GET-109 · Findem code findings

What Findem already does, with file references

A consolidated audit of the relevant systems in the Findem codebase (firstcut + app-next), with direct links to source. Used to inform 007 and 008 architecture decisions.

Drafted 2026-04-28 · Status: review · Audience: Getro engineering team

0. About this document

Repo access required. firstcut lives at github.com/findemdev/firstcut (private); app-next at bitbucket.org/rimsaw/app-next (private). All file links below assume reviewer access. External readers will get 404s — file paths are still valid for anyone who pulls the repos locally.

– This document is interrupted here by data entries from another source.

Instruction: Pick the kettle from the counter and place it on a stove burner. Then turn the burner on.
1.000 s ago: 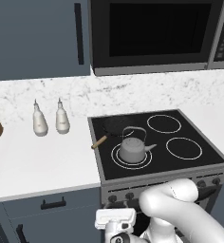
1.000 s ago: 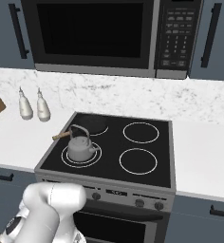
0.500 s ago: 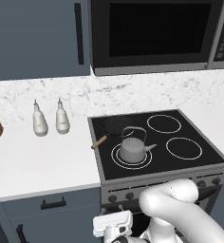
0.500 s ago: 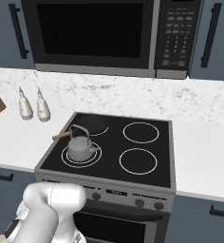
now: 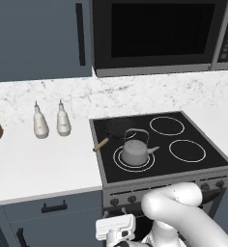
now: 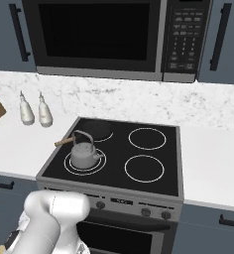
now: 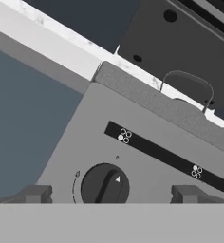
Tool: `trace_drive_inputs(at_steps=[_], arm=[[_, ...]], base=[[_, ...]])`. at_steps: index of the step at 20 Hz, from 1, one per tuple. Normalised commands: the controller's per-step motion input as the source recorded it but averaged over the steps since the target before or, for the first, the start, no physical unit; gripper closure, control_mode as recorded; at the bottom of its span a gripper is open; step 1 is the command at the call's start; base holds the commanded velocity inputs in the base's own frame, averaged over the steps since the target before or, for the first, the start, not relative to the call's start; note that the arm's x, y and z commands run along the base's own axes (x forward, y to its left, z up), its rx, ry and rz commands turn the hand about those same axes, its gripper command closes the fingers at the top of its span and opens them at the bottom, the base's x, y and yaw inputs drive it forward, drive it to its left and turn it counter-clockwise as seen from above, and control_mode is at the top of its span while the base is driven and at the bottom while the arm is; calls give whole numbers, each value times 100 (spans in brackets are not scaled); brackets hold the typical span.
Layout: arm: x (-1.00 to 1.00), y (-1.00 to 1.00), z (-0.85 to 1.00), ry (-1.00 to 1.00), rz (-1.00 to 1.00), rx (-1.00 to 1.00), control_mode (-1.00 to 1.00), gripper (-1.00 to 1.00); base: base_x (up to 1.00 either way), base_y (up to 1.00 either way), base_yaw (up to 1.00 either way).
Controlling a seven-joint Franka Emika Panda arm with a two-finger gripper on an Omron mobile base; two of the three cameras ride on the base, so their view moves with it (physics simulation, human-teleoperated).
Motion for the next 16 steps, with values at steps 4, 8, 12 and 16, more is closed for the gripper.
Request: trace_drive_inputs(at_steps=[4,8,12,16], arm=[[0,-49,0,0,7,0,-100,-100],[0,-50,4,0,6,1,-100,-100],[0,-46,1,0,5,1,-100,-100],[3,-30,0,0,6,0,-100,-100]], base=[[0,0,0],[0,0,0],[0,0,0],[0,0,0]])
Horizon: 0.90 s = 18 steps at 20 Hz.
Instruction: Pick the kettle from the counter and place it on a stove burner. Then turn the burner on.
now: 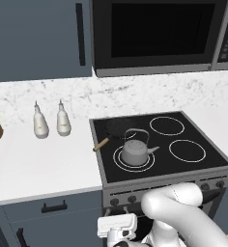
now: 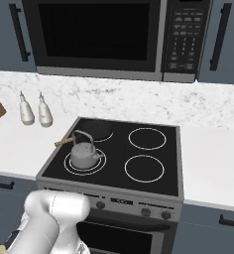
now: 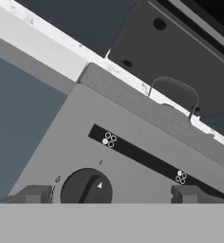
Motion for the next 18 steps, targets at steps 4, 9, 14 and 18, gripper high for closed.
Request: trace_drive_inputs(at_steps=[4,9,14,18], arm=[[18,-15,0,0,5,0,-100,-100],[23,-27,0,0,4,1,-100,-100],[19,-43,0,0,3,1,-100,-100],[23,-25,0,0,2,0,-100,-100]], base=[[0,0,0],[0,0,0],[0,0,0],[0,0,0]])
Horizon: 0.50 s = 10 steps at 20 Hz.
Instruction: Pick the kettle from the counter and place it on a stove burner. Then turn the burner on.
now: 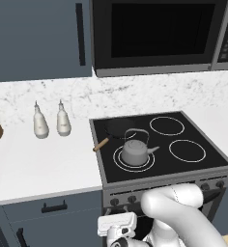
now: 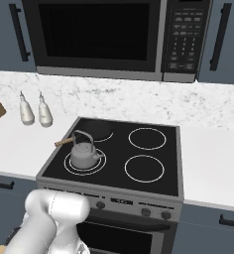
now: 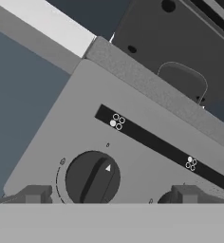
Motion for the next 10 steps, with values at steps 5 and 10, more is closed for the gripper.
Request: trace_drive_inputs(at_steps=[5,10], arm=[[22,-13,6,0,0,2,-100,-100],[23,-10,15,0,0,2,-100,-100]], base=[[0,0,0],[0,0,0]])
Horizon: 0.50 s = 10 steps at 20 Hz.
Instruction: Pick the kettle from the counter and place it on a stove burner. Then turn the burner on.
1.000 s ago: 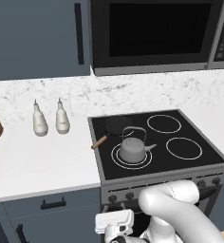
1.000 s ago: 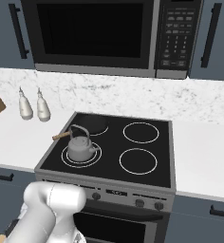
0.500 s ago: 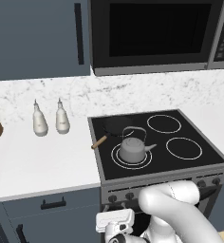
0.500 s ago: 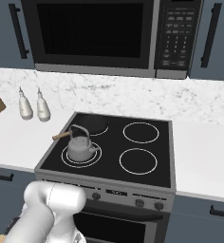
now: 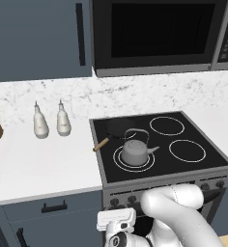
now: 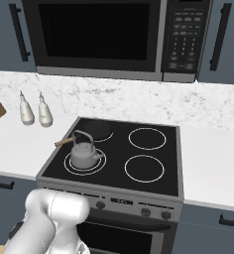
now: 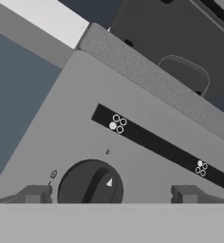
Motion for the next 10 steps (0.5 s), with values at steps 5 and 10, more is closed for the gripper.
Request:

This document captures the reverse-engineering done on Findem's existing implementation while planning Getro's Network Intelligence System. It is not a Findem doc; it is a Getro engineering reference. Each finding is tagged with implications for our architecture.

Conventions

  • All file links point to main (firstcut) or main (app-next). Lines are accurate as of 2026-04-28; verify with current main if drift is suspected.
  • Each finding has an ID like F-K-1 (Kernel finding 1) or F-S-2 (Search finding 2) for cross-reference.
  • Reusable means we can copy the algorithm or pattern into Getro. Diverge means the implementation doesn't fit our scale or shape. Open means an unresolved question for Findem.

Cross-references

1. The overlap kernel

The piece worth copying. Findem's match_engine already implements the "did A and B share an employer or school with positive time overlap" check, with scoring. Both 007 (intro paths) and 008 (relationship-strength W3/K6) need exactly this.

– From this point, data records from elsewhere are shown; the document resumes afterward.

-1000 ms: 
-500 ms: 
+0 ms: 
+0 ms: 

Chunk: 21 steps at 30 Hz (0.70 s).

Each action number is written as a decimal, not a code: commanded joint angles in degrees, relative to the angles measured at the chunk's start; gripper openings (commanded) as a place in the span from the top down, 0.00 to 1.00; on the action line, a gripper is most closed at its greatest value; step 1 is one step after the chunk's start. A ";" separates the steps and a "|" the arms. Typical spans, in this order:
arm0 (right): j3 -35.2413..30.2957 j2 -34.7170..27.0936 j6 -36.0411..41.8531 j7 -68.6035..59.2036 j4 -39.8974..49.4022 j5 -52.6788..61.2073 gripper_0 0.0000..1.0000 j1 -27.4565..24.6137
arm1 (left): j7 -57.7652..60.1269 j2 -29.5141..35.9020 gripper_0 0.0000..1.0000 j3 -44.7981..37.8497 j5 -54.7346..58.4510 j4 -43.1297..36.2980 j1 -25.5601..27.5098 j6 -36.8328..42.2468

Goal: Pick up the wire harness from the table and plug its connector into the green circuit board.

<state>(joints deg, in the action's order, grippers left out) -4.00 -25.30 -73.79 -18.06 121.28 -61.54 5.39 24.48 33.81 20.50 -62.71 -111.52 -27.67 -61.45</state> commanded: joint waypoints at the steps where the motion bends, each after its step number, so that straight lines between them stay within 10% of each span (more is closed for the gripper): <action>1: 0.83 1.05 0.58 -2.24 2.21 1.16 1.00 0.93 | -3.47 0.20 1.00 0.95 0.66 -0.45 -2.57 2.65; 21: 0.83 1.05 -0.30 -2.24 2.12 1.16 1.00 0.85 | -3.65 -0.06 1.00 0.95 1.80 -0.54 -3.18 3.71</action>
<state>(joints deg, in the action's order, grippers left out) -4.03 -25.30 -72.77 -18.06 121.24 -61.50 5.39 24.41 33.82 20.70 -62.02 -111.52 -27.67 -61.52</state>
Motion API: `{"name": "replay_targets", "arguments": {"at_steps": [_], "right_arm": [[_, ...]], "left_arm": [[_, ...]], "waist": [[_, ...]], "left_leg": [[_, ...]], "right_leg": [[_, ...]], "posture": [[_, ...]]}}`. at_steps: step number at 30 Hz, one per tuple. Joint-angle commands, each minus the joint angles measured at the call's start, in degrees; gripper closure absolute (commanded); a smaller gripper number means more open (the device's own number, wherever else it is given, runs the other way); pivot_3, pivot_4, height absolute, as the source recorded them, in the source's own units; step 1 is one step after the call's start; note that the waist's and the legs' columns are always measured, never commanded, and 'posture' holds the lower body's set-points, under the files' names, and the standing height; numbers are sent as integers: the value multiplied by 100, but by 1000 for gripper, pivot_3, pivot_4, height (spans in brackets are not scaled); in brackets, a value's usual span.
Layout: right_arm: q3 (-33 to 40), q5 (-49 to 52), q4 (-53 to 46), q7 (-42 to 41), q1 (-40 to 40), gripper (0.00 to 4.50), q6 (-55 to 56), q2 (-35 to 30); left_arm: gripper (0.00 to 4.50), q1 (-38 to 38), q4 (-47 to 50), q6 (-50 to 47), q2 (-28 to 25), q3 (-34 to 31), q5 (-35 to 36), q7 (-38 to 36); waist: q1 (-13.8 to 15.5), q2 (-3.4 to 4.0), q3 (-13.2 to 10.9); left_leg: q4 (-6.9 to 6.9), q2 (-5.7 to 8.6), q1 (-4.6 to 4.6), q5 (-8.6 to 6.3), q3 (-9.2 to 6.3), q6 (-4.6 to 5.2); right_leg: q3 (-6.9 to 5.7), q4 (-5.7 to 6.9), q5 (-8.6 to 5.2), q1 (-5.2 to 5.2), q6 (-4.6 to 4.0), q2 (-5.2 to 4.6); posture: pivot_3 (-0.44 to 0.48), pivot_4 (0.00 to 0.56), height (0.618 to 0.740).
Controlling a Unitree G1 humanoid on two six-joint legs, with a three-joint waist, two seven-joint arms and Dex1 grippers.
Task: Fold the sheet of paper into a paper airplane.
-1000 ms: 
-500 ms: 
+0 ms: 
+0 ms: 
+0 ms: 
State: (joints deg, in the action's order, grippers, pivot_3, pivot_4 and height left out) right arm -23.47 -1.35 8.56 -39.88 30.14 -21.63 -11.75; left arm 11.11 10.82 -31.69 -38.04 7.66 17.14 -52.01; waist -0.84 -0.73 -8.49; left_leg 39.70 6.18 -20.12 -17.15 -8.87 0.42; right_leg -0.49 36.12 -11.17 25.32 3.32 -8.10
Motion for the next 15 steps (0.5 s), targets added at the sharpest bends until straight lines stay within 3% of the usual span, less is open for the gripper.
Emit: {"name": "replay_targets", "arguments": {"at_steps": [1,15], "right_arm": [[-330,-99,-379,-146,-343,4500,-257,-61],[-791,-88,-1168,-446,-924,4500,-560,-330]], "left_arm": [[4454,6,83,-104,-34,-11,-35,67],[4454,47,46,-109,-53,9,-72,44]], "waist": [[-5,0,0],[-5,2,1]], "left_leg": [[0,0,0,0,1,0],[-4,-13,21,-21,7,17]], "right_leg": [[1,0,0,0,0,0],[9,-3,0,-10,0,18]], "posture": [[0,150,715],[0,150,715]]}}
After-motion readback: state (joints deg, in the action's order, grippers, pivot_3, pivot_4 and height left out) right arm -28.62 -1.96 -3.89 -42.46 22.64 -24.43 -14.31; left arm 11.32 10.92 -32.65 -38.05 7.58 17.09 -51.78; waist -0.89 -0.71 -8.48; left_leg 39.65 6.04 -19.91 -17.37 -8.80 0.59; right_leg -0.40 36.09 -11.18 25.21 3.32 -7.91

F-K-1 computeOverlapScores — the entry point Reusable algorithm

Takes two profile populations (profiles × target_profiles) and returns overlap scores per pair. Self-exclusion via LinkedIn ID; duplicate-profile guard via candidate_tags.

Source
fc backend/query_svc/engine/match_engine.ts:626
Implication
Port the loop shape into WorkOverlapCalculator + CoemploymentEdgeMaintainer. The two-loop structure (build maps, then probe) is portable to Postgres SQL: index contact_work_experiences on (organization_id) for the inner probe.
F-K-2 Work overlap scoring formula Reusable formula

Scoring: 1 (company match) + (1 + overlap_fraction) (timeline) + dept/title fraction. Match requires comp_lnkd_id OR comp_id OR comp_name equality (three-way fallback).

Source
fc backend/query_svc/engine/match_engine.ts:759 (computeExpOverlapInfo)
Implication
Adopt this formula for 007's strength tuple (FR-006a). Same shape carries to SharedListNetworkSummary.strength_score.
F-K-3 Education overlap scoring formula Reusable formula

Mirror of the work formula: 1 (school match) + (1 + overlap_fraction) (timeline) + degree fraction + major fraction. School matched by inst_name equality (no canonical school ID — known fragility).

Source
fc backend/query_svc/engine/match_engine.ts:820 (computeEduOverlapInfo)
Implication
Adopt for 007 v2 + 008 EducationOverlapCache. Plan: link contact_educations to a canonical schools table to avoid Findem's name-equality fragility.
F-K-4 Self-exclusion + duplicate guard Reusable

Lines 657–664: refuses to compute overlap between a profile and itself (via LinkedIn ID); skips overlap for known-duplicate profiles tagged possibleDuplicate.

Source
fc backend/query_svc/engine/match_engine.ts:657-674
Implication
007 needs the same: a contact shouldn't be its own intro path. Implement at edge-write time in CoemploymentEdgeMaintainer.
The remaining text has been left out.